Hacker News new | ask | show | jobs
by dhd415 3554 days ago
>>In InnoDB all the data is stored in the PK while in PG it is just a pointer.

This is just a consequence of the PK being a clustered index in InnoDB which has both pros and cons. One of the big cons is that all of the columns of the PK are implicitly added to every secondary index as the row identifier. That isn't a big problem if your PK is a single column int, but if it's multiple columns, that often results in unnecessary bloat in your secondary indexes. Ideally (as in, dare I say, MS SQL Server), you'd have the option of a clustered or non-clustered PK for your table so you could choose the optimal index structure for your workload on a per-table basis.

1 comments

If you don't want a clustered index in InnoDB you can define the primary key as an auto incrementing uint.
Yes, you can, but it doesn't change the fact that you still have a clustered index (an index organized table), which is great for PK lookups, but bad if you do a secondary indexes lookup (because you need to lookup through 2 B-trees instead of 1). There is real, and well-known, tradeoff here.
You missed the point of my post. You are going to have one of the two issues, either looking through two index or indexes including the a large PK. At least with InnoDB you can make the choice. The strategy I suggested gets you the desired outcome of not including a large PK in all secondary indexes.
> The strategy I suggested gets you the desired outcome of not including a large PK in all secondary indexes.

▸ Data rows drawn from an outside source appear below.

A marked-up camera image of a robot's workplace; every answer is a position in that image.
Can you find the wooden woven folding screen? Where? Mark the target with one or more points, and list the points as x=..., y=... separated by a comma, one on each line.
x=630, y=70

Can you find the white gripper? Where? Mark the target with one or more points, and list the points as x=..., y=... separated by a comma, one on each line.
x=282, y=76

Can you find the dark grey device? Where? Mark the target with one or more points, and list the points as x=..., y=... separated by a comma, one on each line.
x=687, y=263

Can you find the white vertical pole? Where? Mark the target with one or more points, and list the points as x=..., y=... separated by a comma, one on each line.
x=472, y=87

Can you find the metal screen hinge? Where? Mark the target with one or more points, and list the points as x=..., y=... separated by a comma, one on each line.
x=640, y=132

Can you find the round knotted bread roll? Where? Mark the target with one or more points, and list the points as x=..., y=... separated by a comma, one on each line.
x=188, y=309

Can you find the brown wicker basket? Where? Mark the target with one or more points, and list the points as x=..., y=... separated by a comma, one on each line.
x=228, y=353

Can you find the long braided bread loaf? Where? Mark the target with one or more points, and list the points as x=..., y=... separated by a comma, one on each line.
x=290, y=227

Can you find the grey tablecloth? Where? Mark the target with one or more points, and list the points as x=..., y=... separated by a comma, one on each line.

For an application in which most queries need a secondary index lookup, using heap organized tables is more efficient because the database needs to traverse only one B-tree (for the secondary index) that gives the physical position of the row in the heap. When using index organized tables, the database needs to traverse 2 B-trees (the secondary index first, then the primary index). Making the primary key short by using an auto incrementing integer helps, but doesn't remove this overhead.

The other part of the tradeoff is that inserts and many other write operations are less expensive in heap tables. A Big Table in InnoDB, measured in "when do I start having to spend a lot of time troubleshooting this table's performance" is about 1% the size of a Big Table in Postgres. TokuDB was introduced for MySQL for a reason.

Heap vs. Index organization is a classic tradeoff of database design.

Now, if you're saying "it would be really nice if Postgres had the option of index-organized tables" I'd agree with you. I'd love to have that, as an option.